Task input:
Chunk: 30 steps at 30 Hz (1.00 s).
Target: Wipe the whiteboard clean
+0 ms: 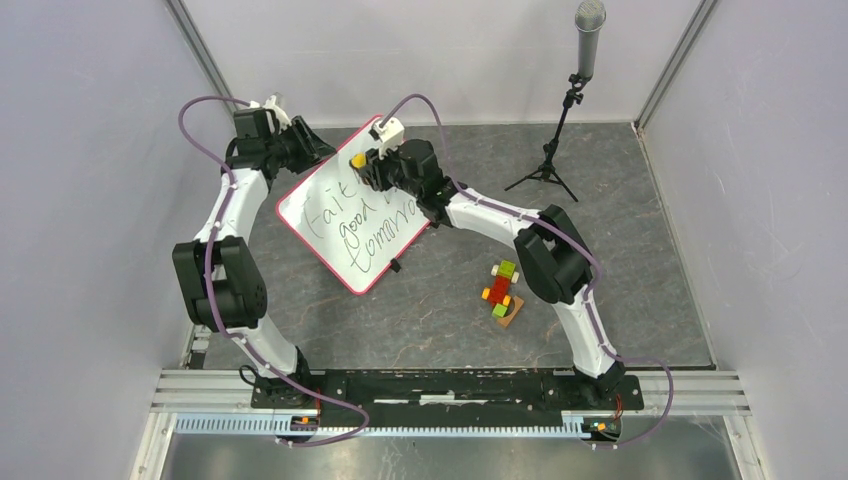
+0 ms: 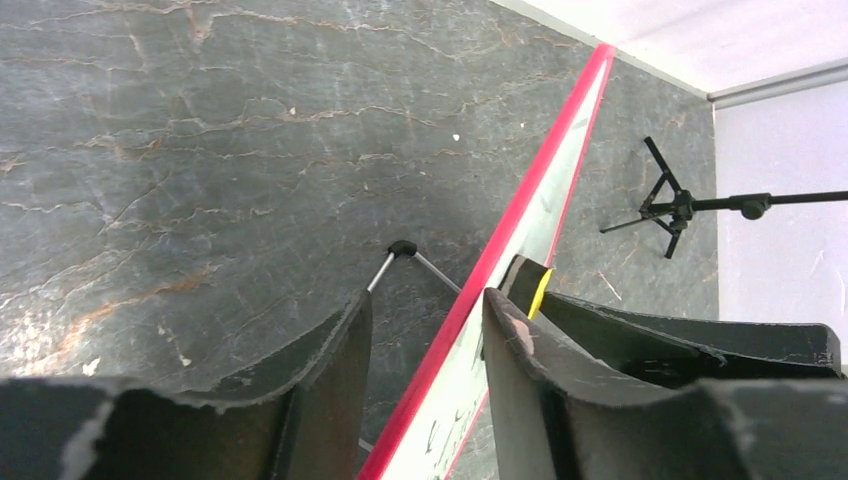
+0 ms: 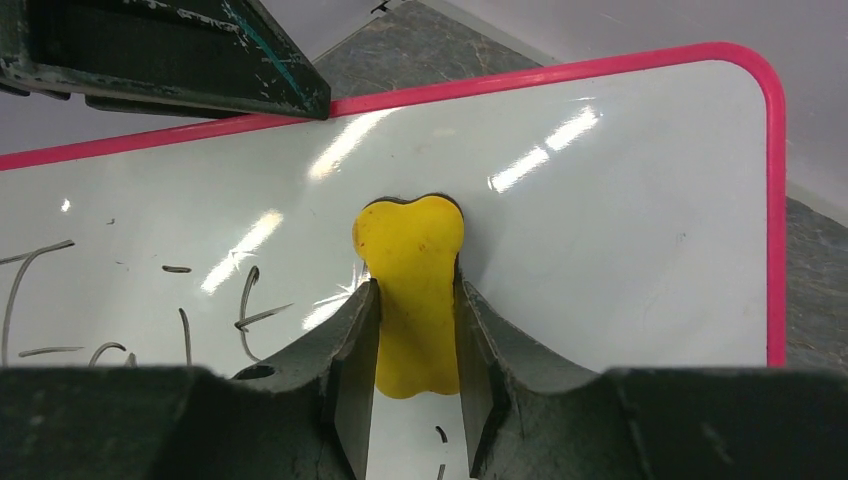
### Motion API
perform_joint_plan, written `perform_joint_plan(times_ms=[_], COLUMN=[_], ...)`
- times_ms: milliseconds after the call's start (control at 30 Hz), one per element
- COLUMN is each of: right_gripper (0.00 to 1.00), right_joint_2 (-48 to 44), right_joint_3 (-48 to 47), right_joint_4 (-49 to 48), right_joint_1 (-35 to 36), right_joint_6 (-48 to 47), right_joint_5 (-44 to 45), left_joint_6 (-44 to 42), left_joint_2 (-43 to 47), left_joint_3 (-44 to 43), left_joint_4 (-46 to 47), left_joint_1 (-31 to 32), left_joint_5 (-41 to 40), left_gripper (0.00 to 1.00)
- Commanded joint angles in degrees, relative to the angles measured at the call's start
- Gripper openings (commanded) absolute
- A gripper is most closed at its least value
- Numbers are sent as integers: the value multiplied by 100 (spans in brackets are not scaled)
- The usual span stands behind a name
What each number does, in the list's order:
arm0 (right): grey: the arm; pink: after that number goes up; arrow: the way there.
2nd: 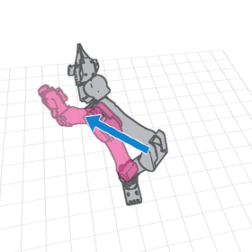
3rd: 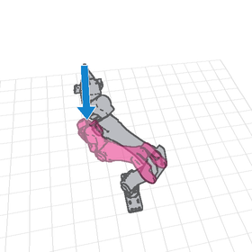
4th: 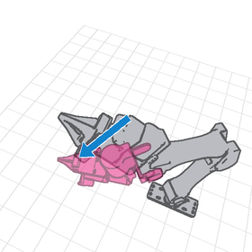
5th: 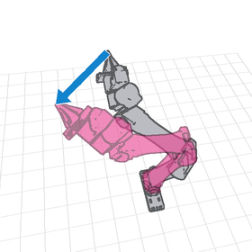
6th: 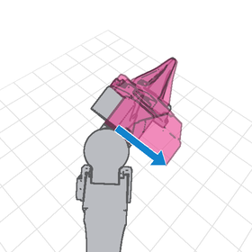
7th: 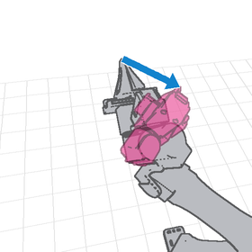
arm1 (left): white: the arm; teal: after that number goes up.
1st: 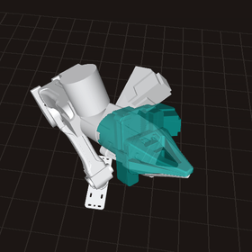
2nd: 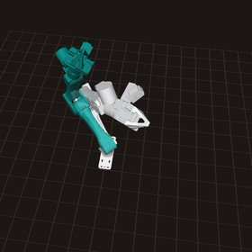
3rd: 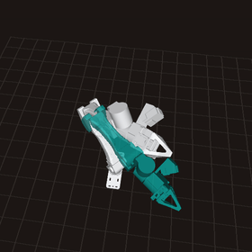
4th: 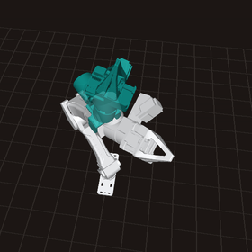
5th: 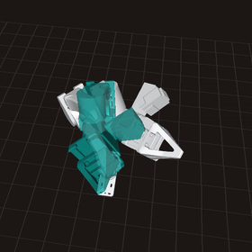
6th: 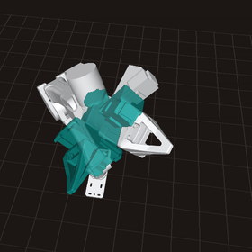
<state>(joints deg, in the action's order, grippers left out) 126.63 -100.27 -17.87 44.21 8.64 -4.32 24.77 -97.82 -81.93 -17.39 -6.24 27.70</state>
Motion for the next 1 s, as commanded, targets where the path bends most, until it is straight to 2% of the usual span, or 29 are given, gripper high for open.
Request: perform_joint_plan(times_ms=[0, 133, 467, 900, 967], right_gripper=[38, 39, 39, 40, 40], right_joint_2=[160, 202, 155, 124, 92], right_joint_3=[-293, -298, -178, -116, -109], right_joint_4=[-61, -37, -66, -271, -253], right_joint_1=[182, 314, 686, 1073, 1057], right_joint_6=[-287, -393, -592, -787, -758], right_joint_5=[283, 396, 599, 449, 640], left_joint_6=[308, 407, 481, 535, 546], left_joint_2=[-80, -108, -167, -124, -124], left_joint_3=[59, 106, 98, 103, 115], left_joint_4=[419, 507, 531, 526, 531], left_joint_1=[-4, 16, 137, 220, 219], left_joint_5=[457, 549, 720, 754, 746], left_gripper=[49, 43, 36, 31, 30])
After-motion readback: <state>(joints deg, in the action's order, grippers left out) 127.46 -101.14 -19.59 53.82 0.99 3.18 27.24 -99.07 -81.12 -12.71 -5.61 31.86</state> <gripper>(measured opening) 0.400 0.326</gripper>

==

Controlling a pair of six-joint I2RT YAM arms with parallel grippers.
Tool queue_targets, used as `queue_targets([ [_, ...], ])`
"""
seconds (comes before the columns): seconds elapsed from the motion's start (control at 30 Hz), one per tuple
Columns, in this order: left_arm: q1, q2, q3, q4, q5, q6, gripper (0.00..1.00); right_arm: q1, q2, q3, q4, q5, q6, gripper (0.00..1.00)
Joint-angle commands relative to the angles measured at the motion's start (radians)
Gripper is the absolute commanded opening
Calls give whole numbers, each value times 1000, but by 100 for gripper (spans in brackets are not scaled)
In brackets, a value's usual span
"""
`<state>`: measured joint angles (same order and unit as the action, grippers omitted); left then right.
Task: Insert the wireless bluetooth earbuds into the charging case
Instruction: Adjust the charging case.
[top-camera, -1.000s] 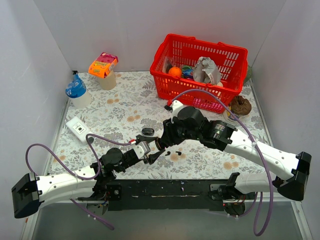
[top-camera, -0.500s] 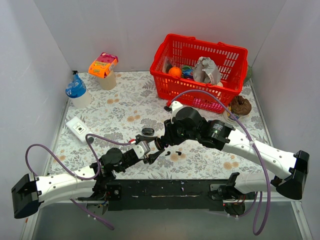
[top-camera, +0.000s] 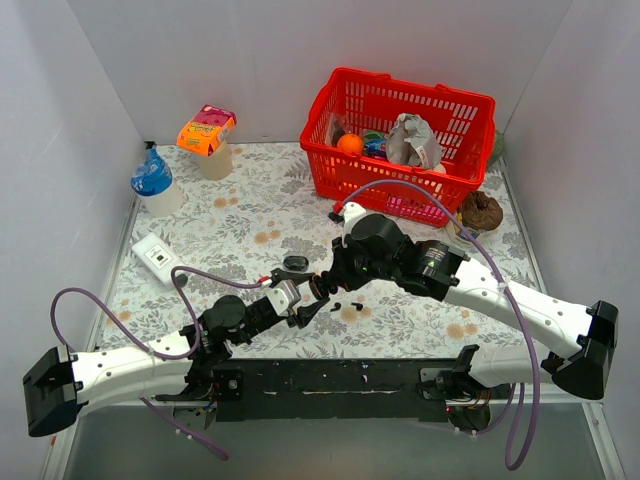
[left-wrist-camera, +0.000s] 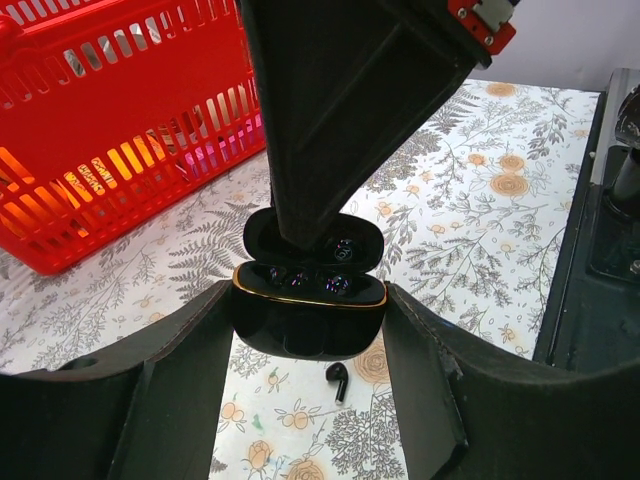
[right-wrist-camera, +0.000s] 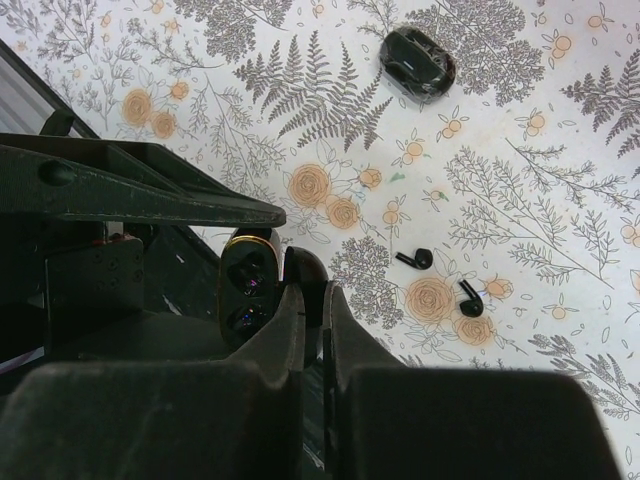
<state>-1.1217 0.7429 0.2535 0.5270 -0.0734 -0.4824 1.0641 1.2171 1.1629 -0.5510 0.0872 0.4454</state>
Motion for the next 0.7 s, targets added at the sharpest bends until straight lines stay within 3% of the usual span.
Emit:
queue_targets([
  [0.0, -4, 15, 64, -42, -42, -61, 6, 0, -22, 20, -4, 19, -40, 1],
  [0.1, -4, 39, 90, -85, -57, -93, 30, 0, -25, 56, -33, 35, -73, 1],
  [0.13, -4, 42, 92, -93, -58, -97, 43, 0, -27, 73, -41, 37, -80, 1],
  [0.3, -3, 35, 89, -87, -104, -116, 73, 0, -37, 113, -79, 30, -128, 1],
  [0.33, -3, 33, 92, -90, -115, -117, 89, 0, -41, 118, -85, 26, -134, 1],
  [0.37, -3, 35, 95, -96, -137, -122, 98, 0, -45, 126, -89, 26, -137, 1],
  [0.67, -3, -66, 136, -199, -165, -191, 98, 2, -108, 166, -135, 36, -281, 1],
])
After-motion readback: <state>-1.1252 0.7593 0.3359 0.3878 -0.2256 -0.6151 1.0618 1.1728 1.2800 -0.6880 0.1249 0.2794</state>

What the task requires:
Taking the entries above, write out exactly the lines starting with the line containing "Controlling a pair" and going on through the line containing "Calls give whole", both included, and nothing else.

Answer space:
Controlling a pair of six-joint I2RT YAM arms with parallel grippers.
Tool queue_targets, used as `queue_targets([ [_, ...], ])`
"""
seconds (comes before the columns): seconds elapsed from the motion's start (control at 30 Hz), one per tuple
Columns, in this order: left_arm: q1, q2, q3, q4, q5, q6, gripper (0.00..1.00); right_arm: q1, q2, q3, q4, q5, q6, gripper (0.00..1.00)
Joint-angle commands relative to the angles measured at the motion's start (radians)
Gripper is the absolute commanded opening
Calls give whole numbers, each value times 1000, but by 100 for gripper (spans in brackets are not scaled)

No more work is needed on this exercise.